*WHAT YOU ARE ASKED TO DO*.
Reproduce exactly the lines that run from the start of the records below to the line with "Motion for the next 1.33", inclusive.

----------

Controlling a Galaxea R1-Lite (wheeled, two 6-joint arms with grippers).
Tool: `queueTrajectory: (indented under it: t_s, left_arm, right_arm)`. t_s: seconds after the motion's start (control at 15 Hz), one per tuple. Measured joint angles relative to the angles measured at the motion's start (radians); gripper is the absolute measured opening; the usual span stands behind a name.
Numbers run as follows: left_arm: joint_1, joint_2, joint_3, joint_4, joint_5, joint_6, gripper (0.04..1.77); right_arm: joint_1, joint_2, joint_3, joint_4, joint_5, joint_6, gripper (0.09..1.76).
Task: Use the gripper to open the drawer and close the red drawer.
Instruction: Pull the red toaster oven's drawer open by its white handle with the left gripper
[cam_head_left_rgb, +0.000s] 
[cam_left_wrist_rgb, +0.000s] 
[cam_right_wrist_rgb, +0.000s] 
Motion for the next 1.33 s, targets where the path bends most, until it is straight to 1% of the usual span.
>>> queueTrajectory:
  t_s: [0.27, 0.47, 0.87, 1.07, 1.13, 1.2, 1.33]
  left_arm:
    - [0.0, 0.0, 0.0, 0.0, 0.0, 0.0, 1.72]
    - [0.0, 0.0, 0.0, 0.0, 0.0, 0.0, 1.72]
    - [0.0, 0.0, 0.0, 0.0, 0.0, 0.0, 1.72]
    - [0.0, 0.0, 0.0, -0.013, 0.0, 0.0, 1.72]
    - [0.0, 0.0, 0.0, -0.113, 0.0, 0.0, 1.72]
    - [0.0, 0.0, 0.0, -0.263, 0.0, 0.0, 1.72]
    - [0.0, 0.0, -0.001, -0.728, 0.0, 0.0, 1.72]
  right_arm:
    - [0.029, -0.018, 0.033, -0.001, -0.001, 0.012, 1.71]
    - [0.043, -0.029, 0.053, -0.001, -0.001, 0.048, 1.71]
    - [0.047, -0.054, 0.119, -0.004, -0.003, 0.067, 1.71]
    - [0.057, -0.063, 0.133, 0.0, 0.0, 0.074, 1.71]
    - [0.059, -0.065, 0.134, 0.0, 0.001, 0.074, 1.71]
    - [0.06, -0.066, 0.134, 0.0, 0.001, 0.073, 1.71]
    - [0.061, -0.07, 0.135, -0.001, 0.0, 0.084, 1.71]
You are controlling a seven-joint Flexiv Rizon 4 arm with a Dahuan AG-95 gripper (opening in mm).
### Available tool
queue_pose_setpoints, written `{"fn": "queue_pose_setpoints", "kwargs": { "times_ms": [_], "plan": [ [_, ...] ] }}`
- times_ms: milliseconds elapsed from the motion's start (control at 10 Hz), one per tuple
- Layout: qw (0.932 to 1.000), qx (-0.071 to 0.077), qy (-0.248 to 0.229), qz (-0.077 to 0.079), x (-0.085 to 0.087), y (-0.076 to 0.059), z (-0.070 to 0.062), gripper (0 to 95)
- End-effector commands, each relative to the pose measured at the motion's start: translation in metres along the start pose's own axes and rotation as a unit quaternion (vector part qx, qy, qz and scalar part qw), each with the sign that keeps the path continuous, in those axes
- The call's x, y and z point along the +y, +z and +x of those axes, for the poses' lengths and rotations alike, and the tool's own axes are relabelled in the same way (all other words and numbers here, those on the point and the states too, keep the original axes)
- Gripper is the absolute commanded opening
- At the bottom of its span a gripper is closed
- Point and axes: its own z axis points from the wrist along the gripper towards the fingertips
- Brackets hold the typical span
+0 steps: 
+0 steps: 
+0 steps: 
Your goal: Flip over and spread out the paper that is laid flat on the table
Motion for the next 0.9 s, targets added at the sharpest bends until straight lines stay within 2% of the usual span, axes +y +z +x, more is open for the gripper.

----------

*OUTPUT OF THE TASK*.
Controlling a Galaxea R1-Lite (wheeled, two 6-joint arms with grippers).
Tool: `queueTrajectory: (indented under it: t_s, left_arm, right_arm)`. t_s: seconds after the motion's start (control at 15 Hz), one per tuple. Measured joint angles relative to the angles measured at the motion's start (radians); gripper is the absolute measured opening; the usual span stands behind a name.
Numbers run as follows: left_arm: joint_1, joint_2, joint_3, joint_4, joint_5, joint_6, gripper (0.04..1.77); right_arm: joint_1, joint_2, joint_3, joint_4, joint_5, joint_6, gripper (0.09..1.76).
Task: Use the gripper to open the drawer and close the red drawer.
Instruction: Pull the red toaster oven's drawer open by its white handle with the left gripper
[cam_head_left_rgb, +0.000s] 
[cam_left_wrist_rgb, +0.000s] 
[cam_right_wrist_rgb, +0.000s] 
Motion for the next 1.33 s, targets where the path bends most, until it is straight to 1% of the usual span.

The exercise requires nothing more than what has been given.